The Sci‑B‑Vac‑001 study was a comparative study against a licensed hepatitis B vaccine, Engerix‑B. The study included two co‑primary endpoints. The first co‑primary endpoint was to demonstrate that the seroprotection rate following three doses of Prehevbrio was non‑inferior to the seroprotection rate induced by three doses of the approved hepatitis B vaccine Engerix‑B at Day 196. The second co‑primary endpoint was to demonstrate that the seroprotection rate following Prehevbrio administration was statistically higher than Engerix-B at Day 196 in adults 45 years of age and older. The seroprotection rate was defined as the percentage of subjects with anti-hepatitis B titre levels of ≥10 mIU/mL.
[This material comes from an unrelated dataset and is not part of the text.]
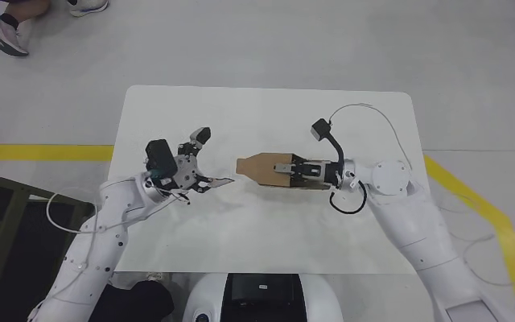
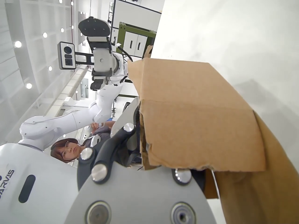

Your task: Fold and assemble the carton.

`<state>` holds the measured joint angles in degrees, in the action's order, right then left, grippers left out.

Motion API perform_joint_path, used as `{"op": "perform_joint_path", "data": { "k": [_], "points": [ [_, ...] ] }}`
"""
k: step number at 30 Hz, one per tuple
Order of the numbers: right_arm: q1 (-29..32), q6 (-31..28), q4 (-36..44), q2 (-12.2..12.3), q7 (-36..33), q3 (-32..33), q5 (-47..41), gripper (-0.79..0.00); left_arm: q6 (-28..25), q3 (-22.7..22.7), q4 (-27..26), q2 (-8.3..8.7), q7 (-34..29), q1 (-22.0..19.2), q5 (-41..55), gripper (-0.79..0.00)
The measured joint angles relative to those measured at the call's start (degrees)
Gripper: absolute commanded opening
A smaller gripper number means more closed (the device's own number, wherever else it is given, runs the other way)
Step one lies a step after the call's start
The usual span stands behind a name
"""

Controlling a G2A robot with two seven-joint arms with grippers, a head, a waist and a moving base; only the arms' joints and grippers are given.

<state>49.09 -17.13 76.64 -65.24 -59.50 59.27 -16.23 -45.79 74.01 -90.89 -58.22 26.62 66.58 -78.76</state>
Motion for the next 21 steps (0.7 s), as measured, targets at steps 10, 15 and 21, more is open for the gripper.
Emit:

A total of 2,472 participants were screened for the study and 1,607 adult subjects were subsequently enrolled and randomized in a 1:1 ratio to receive either Prehevbrio (number of subjects [n] = 796) or Engerix‑B (n = 811; the active control). Enrolled subjects were stratified by age group into three categories (18 to 44 years; 45 to 64 years; and 65 years or older) with 81% of participants aged 45 years or older and 37.2% aged 65 years or older. Subjects with controlled common chronic conditions were also eligible and enrollment was targeted to be 20% of participants 18 to 44 years of age.

Most subjects in both treatment groups completed the study as planned, including 756 (95.0%) in the Prehevbrio treatment arm and 769 (94.8%) in the Engerix‑B treatment arm. Early discontinuation from treatment was reported for 40 (5.0%) subjects in the Prehevbrio treatment arm and 42 (5.2%) subjects in the Engerix‑B treatment arm. The most common reasons for treatment discontinuation were lost to follow‑up and withdrawal of consent. Treatment discontinuation due to non‑serious adverse events or serious adverse events was uncommon, reported in 1 (0.1%) subject in the Prehevbrio treatment arm and 3 (0.4%) subjects in the Engerix‑B treatment arm.

Results

The results from the Sci‑B‑Vac‑001 study demonstrated that both co‑primary endpoints were met. The estimated difference in the seroprotection rate was 14.9% (95% confidence interval [CI]: 11.2, 18.6), meeting the non‑inferiority margin of -5%. The estimated difference in the seroprotection rate in adults 45 years of age and older was 16.4% (95% CI: 12.2, 20.7%), meeting the superiority criteria.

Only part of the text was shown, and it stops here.